Rafa Gómez-Santos Martín – Gateway Hispanic
La embajadora de Estados Unidos en la República Dominicana, Leah F. Campos, anunció la reapertura oficial de la oficina de la Drug Enforcement Administration en Santo Domingo.
La decisión marca el inicio de una nueva etapa en la cooperación bilateral entre ambos países para combatir el narcotráfico y las redes criminales que operan en la región del Caribe.
Durante su intervención, la diplomática explicó que esta reapertura forma parte de una estrategia renovada para fortalecer la coordinación entre las autoridades estadounidenses y dominicanas en materia de seguridad, inteligencia y lucha contra el crimen organizado.
La nueva oficina funcionará bajo un liderazgo renovado y con una estructura diseñada para mejorar la cooperación operativa entre ambas naciones.
Según explicó Campos, Estados Unidos mantiene un compromiso firme con la colaboración que desarrolla junto a República Dominicana para enfrentar el narcotráfico internacional.
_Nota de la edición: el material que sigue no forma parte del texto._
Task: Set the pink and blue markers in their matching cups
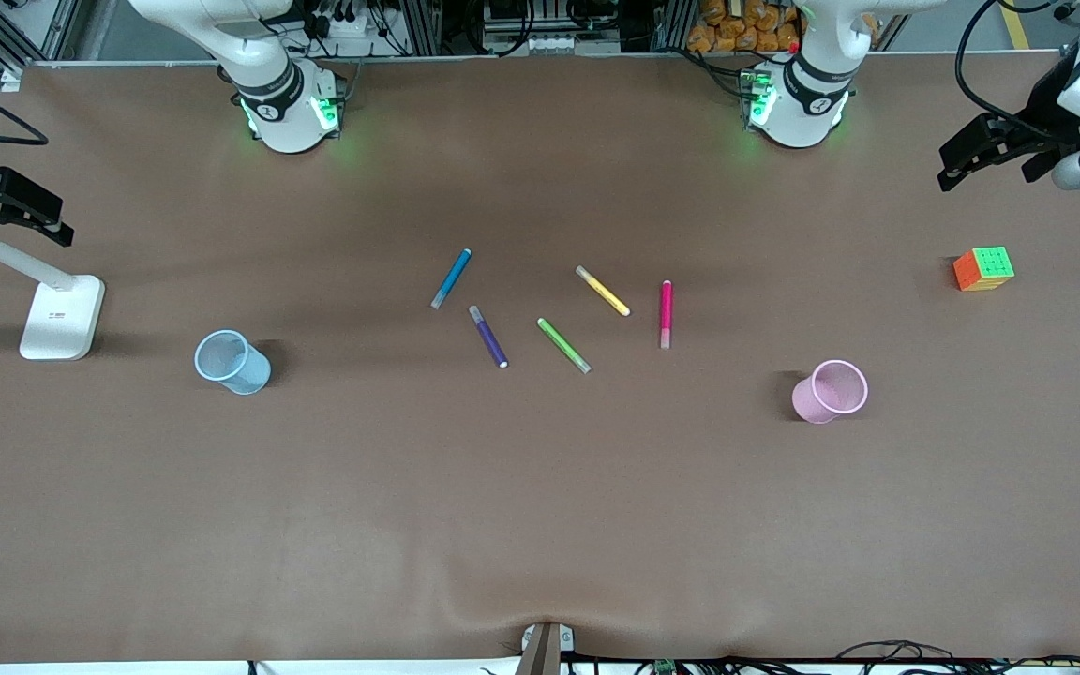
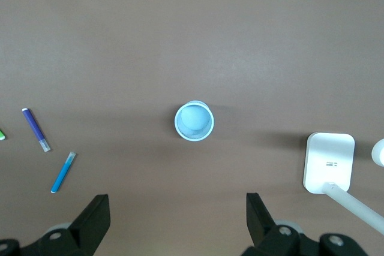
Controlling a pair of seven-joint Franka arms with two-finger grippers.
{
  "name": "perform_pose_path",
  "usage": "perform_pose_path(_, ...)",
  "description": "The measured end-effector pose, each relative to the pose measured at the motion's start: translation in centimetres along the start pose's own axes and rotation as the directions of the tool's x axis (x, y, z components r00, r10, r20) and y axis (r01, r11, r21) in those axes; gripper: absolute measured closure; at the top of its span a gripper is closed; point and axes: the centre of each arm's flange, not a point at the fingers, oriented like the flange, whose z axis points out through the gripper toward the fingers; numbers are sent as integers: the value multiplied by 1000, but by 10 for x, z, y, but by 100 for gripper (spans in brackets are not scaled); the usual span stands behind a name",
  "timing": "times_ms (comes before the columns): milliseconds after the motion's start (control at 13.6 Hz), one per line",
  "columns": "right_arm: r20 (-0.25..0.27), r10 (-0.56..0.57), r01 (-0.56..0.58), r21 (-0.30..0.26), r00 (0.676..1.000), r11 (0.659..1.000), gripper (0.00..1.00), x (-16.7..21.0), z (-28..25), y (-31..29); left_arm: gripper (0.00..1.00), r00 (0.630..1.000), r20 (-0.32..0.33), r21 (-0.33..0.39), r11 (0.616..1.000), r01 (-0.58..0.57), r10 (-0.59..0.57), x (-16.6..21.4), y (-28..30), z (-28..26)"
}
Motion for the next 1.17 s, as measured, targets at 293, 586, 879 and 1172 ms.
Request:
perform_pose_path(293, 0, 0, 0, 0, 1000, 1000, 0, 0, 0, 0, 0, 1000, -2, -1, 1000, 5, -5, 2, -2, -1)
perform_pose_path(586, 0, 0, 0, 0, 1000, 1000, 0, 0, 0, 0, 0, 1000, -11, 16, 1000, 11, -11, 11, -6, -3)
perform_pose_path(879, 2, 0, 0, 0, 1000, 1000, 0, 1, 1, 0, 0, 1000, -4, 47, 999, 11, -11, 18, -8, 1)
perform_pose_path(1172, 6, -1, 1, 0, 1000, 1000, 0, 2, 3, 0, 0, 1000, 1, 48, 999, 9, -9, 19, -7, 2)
La embajadora recordó que las organizaciones criminales dedicadas al tráfico de drogas utilizan rutas cada vez más sofisticadas para trasladar sustancias ilícitas hacia Norteamérica y Europa.
En ese contexto, la cooperación entre países aliados se convierte en una herramienta fundamental para desarticular estas redes.
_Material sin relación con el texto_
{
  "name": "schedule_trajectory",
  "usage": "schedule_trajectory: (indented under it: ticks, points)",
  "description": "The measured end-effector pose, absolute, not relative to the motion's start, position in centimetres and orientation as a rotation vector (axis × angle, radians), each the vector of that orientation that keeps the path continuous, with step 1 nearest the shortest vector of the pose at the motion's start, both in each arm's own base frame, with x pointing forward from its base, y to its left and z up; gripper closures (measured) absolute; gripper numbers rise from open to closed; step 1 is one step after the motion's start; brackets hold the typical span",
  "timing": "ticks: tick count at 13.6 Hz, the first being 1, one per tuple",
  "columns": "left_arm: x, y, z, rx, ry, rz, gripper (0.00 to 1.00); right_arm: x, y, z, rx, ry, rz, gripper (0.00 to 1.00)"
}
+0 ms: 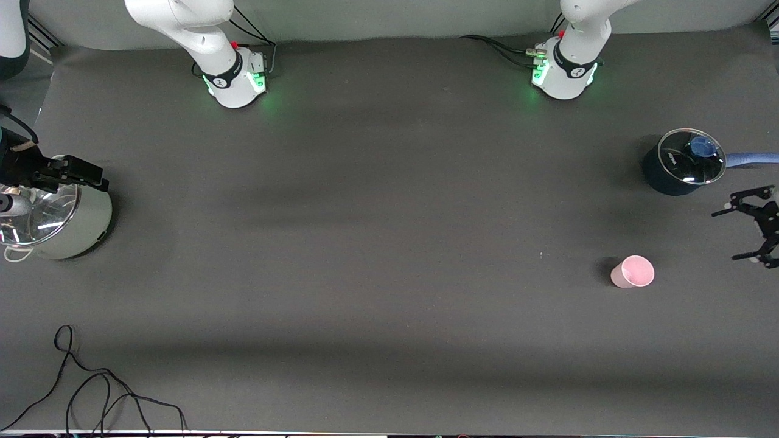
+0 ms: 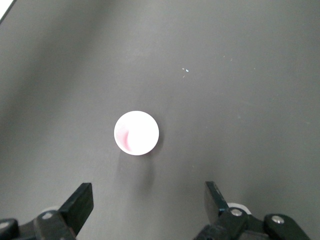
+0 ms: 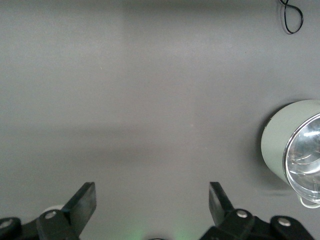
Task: Transfer pink cup from left to right arm
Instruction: 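Move the left gripper down toward the pink cup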
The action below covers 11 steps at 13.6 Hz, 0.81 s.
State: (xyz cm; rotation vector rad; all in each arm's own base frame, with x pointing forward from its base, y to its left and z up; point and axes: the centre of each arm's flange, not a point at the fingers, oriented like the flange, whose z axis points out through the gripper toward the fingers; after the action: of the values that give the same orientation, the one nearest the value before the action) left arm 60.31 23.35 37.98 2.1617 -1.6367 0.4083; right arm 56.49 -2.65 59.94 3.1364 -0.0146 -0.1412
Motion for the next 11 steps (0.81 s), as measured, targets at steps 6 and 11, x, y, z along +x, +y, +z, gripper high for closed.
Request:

La presencia de la DEA en Santo Domingo ha sido durante años una pieza clave dentro de la estrategia regional de Estados Unidos para combatir el tráfico de drogas.
A través de programas de inteligencia, formación policial y operaciones conjuntas, las autoridades de ambos países han llevado a cabo numerosas acciones contra organizaciones criminales dedicadas al narcotráfico y al lavado de dinero.
Con la reapertura de esta oficina, el objetivo es reforzar el intercambio de información, mejorar la coordinación entre agencias de seguridad y ampliar las investigaciones conjuntas contra estas redes delictivas.
La embajadora también destacó otro elemento central de esta cooperación: la lucha contra la corrupción que facilita la actividad de las organizaciones criminales.
Según explicó, combatir el narcotráfico no solo implica perseguir a los traficantes, sino también desmantelar las estructuras que permiten que estas redes operen.
En ese sentido, la nueva etapa de cooperación incluirá iniciativas destinadas a fortalecer las instituciones y mejorar los mecanismos de transparencia en los organismos encargados de la seguridad.
Para República Dominicana, la cooperación con Estados Unidos en materia de seguridad ha sido durante años un elemento fundamental para enfrentar los desafíos derivados del narcotráfico internacional.
Su posición geográfica en el Caribe convierte al país en un punto estratégico dentro de las rutas utilizadas por organizaciones criminales que transportan drogas hacia distintos mercados internacionales.
La reapertura de la oficina de la DEA llega en un momento en el que varios países de la región están intensificando sus esfuerzos para contener el crecimiento de estas redes ilegales.
Muchos analistas consideran que la cooperación entre gobiernos comprometidos con el estado de derecho, la seguridad pública y la lucha contra el crimen organizado es esencial para proteger la estabilidad de las instituciones.
Durante años, algunos sectores de la izquierda han tratado de minimizar el impacto real del narcotráfico en la región o han promovido políticas excesivamente permisivas frente al crimen.
Sin embargo, la experiencia demuestra que cuando el delito no se combate con firmeza, las consecuencias terminan afectando a la seguridad, la economía y la estabilidad de las sociedades.